Thomas, however, did not join them. Instead, he was assigned to become a blacksmith apprentice. Perhaps Thomas showed an interest or talent for the job, or perhaps he was related to the blacksmith himself. Iram was the enslaved blacksmith at Oak Alley and it is possible was connected in some familial way to the young man, potentially his father. We don’t know for certain–slavery was passed from mother to child making it difficult to identify enslaved fathers. However, what is definite is that at a very young age, Thomas was working in a very grown up, and dangerous, environment under the guidance of Iram.
Over the next few years, Iram and Thomas spent the majority of their time with each other. As an apprentice Thomas worked the forge’s bellows, bringing the fire up to a staggering 3,000F degree flame so that Iram could shape iron. Under Iram’s guidance Thomas learned how to make and repair many metal objects on the plantation, including latches, hinges, pitchforks, hoes, cane knives, and chains. He even learned how to repair parts for the sugar mill.
Blacksmiths were not just ironworkers, but also farriers too, workers who shod the plantation horses.
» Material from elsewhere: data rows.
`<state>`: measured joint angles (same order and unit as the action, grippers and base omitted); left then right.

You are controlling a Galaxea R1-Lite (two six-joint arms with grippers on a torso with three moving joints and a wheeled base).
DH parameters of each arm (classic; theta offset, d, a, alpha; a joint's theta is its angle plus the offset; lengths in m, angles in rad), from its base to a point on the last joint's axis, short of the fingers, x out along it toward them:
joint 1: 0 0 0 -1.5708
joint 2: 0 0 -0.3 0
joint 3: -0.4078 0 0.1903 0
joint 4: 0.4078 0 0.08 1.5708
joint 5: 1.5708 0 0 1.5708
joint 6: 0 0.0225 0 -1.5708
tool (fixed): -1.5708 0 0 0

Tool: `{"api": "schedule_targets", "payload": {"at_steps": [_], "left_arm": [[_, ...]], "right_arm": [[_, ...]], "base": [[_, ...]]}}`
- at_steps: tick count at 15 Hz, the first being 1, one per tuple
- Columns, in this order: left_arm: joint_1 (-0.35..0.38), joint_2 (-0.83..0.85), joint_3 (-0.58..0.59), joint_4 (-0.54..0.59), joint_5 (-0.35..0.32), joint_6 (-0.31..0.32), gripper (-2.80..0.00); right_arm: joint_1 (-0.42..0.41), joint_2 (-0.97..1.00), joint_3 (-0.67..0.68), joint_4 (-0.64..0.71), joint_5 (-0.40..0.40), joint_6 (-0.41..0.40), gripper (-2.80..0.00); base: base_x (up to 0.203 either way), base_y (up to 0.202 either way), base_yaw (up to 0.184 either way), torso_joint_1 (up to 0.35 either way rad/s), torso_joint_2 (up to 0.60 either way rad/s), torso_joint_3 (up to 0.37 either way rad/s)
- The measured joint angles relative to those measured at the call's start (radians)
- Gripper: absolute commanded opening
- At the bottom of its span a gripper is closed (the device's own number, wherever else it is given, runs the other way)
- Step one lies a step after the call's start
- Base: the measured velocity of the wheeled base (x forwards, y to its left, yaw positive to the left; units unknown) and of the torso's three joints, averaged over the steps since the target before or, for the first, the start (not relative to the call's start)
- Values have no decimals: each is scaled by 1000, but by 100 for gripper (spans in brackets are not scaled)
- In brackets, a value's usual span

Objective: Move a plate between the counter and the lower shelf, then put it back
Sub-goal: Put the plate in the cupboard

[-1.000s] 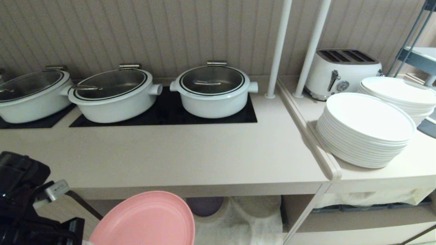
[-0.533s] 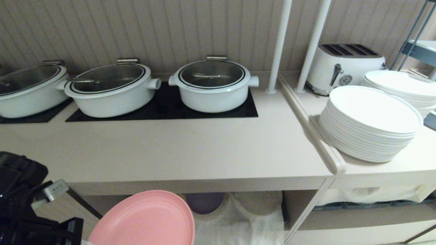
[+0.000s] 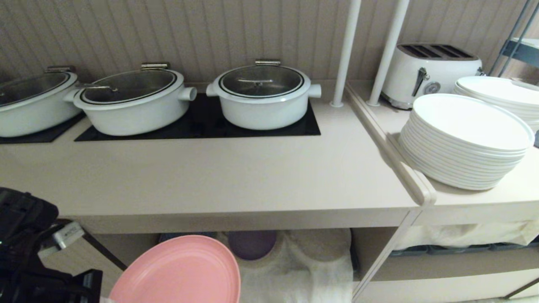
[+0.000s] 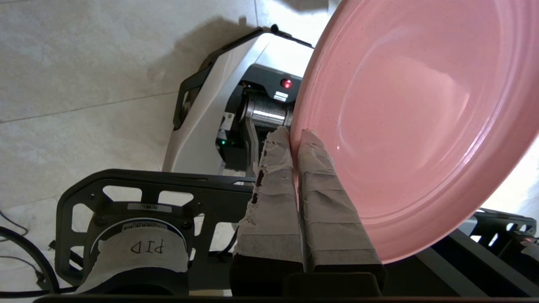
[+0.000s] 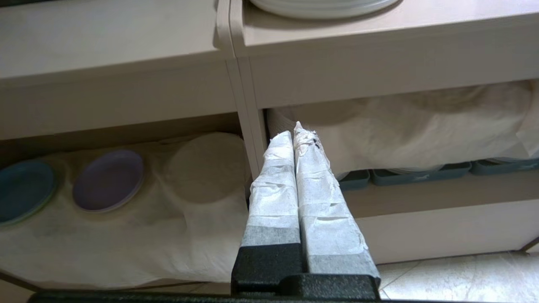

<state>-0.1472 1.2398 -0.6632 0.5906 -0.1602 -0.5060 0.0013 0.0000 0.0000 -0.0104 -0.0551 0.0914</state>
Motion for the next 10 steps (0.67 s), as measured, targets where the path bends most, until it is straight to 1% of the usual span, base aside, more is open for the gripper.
{"api": "schedule_targets", "payload": {"at_steps": [4,10], "left_arm": [[0,0,-1,0,-1,0,-280],[0,0,-1,0,-3,0,-280]], "right_arm": [[0,0,0,0,0,0,-280],[0,0,0,0,0,0,-280]], "base": [[0,0,0,-161,358,189],[0,0,0,-242,528,282]]}}
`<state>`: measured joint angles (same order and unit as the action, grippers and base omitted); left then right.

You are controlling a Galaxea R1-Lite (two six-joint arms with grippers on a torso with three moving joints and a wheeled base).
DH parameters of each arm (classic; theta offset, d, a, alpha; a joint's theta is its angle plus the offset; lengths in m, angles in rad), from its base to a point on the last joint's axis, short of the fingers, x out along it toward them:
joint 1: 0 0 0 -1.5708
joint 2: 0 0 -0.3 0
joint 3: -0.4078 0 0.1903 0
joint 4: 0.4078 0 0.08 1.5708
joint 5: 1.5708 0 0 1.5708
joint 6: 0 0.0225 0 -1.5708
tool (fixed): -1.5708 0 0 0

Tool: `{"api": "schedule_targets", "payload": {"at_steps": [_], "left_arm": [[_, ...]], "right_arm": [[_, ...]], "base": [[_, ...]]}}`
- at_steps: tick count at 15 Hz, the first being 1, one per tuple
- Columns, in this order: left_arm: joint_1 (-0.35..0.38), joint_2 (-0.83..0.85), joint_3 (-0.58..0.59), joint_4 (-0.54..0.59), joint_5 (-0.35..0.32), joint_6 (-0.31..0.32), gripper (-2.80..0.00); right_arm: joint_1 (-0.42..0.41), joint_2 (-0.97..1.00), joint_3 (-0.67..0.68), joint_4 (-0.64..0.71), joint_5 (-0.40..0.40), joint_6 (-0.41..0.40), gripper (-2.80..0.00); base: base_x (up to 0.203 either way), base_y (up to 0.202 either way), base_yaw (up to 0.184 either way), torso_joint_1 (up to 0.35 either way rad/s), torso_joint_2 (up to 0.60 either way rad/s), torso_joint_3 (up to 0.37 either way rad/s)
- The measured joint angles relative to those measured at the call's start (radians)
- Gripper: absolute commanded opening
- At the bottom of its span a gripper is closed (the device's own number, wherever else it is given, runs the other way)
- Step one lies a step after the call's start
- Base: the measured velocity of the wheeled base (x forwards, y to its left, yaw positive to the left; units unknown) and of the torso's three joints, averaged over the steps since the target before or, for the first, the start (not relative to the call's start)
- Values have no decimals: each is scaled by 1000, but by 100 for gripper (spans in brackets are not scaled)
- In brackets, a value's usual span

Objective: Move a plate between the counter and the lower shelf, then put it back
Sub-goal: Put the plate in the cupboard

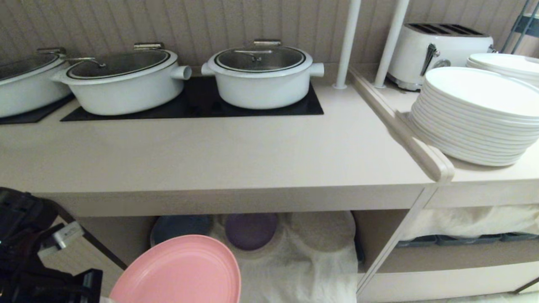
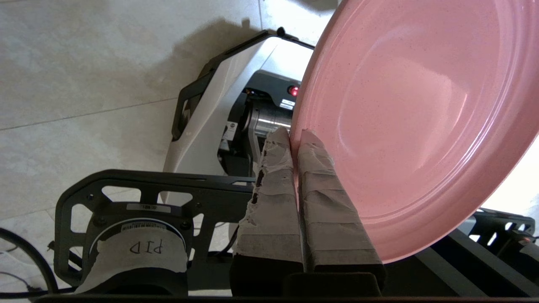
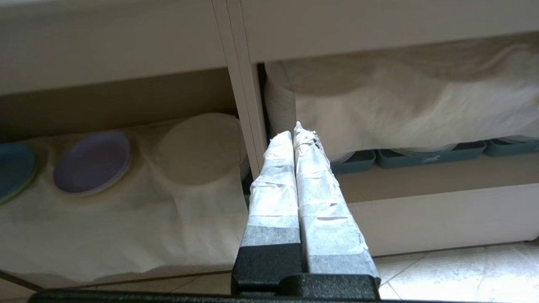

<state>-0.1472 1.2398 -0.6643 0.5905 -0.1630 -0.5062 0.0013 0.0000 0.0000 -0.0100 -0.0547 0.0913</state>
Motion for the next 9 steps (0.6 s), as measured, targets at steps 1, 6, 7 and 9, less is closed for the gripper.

It was not enough for young Thomas to learn how to make horseshoes, he also needed to learn how to trim, file, and fit carriage and riding horses, in addition to the working mules. Mules were critical on a sugar plantation, bringing in cane for the mill. Iram and Thomas’s work, therefore, was critical. While some mules were shod and others not, any lameness could cause delay during the urgency of “grinding” and blame could quickly be assigned to the farriers.
Thomas disappeared from the Oak Alley forge during the Civil War, around the age of 16. Many slaves at the time were self-emancipating, so his absence isn’t unusual. Men and women headed for the cities or contraband camps while others were conscripted by the Union, who used former slaves to work on levees and other projects. As a young man and a craftsman with a specific skill-set, Thomas is a likely candidate for either scenario–work or conscription–and it was very possible that he left the plantation with his family’s knowledge, even encouragement. By 1864, Iram was the only enslaved person once connected to Thomas working at Oak Alley.